One example often given is that of the sonnet. The sonnet is a poem with a very strict structure. Within the strict structure, however, a great deal of originality is possible. There are millions of sonnets, all following the rules, but all unique.

Believing in God is comforting. It’s a safe and healthy comfort, unlike the artificial comfort brought about by alcohol, drugs, or other immoralities many people turn to when they are stressed or worried. People who believe in God know there is someone who loves them and knows them, who always has their best interests at heart, and who, while not taking away our personal agency, will help us if we ask for help.

A true religion asks a great deal of its members. The Mormon religion isn’t a passive one. Because it’s a lay church, each member works hard to help it function, serving as leaders, teachers, and givers of service. They are held to a high standard of behavior.
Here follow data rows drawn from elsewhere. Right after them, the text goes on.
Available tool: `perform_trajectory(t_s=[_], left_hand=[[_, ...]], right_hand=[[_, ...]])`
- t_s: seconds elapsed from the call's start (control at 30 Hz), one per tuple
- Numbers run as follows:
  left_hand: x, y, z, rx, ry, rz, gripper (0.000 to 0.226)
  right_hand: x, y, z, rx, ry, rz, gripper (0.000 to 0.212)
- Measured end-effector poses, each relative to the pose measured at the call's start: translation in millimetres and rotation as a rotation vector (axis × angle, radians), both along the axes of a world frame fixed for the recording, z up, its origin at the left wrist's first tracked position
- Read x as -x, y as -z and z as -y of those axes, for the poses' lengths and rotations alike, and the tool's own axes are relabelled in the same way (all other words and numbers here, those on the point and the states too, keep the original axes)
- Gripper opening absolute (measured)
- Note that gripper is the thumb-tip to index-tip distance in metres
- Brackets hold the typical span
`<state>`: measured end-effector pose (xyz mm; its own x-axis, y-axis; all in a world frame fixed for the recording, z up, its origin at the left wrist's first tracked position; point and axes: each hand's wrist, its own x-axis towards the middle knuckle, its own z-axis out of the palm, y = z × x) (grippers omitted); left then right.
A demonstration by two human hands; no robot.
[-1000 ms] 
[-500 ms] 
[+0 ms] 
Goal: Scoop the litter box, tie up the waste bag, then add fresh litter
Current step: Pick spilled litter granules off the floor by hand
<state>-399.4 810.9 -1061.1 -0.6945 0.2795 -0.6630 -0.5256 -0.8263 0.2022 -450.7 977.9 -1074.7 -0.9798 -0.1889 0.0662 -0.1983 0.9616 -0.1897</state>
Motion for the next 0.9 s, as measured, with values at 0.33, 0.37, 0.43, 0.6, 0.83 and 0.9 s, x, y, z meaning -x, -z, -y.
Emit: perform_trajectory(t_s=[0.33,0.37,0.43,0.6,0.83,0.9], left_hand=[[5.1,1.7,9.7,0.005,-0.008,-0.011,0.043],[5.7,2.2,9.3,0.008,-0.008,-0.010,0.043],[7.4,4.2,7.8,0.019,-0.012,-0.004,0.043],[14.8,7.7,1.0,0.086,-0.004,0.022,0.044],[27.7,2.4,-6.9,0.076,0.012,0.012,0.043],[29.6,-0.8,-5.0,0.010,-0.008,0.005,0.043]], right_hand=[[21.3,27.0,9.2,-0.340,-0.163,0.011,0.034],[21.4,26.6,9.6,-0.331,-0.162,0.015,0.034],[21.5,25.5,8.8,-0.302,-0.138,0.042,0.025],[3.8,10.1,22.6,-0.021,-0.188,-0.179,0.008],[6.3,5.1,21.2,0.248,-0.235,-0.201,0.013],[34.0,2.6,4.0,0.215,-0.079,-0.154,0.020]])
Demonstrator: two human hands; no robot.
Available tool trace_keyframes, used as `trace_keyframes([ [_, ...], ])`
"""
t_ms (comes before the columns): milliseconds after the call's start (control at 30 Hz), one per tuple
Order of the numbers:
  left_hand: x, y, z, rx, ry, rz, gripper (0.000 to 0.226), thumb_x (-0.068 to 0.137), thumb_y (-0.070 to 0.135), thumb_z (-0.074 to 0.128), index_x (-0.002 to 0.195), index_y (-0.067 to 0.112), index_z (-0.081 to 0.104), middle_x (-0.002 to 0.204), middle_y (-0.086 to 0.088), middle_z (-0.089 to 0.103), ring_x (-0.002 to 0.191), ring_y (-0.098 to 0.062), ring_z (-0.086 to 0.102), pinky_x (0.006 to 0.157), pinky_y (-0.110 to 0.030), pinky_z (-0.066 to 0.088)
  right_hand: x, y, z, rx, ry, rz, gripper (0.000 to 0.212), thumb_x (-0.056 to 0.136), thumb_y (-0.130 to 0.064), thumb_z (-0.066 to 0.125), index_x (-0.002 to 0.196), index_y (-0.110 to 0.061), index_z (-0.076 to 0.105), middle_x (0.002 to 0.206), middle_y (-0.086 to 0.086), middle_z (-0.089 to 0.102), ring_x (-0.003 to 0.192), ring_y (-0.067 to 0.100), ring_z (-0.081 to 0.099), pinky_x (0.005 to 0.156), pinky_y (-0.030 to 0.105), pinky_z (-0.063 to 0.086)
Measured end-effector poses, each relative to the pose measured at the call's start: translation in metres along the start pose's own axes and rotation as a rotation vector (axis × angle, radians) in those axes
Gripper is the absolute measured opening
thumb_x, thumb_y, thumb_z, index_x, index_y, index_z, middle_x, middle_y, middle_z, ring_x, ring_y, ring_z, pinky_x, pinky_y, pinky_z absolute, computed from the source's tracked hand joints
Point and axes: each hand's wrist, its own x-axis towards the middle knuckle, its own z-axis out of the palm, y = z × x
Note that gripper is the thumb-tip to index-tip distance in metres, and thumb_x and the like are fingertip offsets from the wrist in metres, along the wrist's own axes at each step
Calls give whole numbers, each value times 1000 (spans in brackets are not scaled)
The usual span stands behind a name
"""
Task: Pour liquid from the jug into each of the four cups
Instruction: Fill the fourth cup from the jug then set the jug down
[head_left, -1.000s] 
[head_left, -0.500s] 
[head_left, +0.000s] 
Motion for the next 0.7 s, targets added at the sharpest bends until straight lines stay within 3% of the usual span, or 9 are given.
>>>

Giving up your right to think for yourself is seemingly easy (although in reality it isn’t.) People looking for an easy way through life aren’t interested in being Mormon. The moral standards are very high and, since Mormons live in the everyday world, not in a sheltered community, this means making sacrifices and fighting those who want them to lower their standards. They raise families, have jobs, do volunteer work, and are also taught to make the most of the talents they have been given. They must figure out how to do this on their own, given their unique circumstances.

Religion never promises to be easy. The Mormons expect people to work hard for their own happiness and well-being, using the gospel as a guideline, but making choices within those guidelines.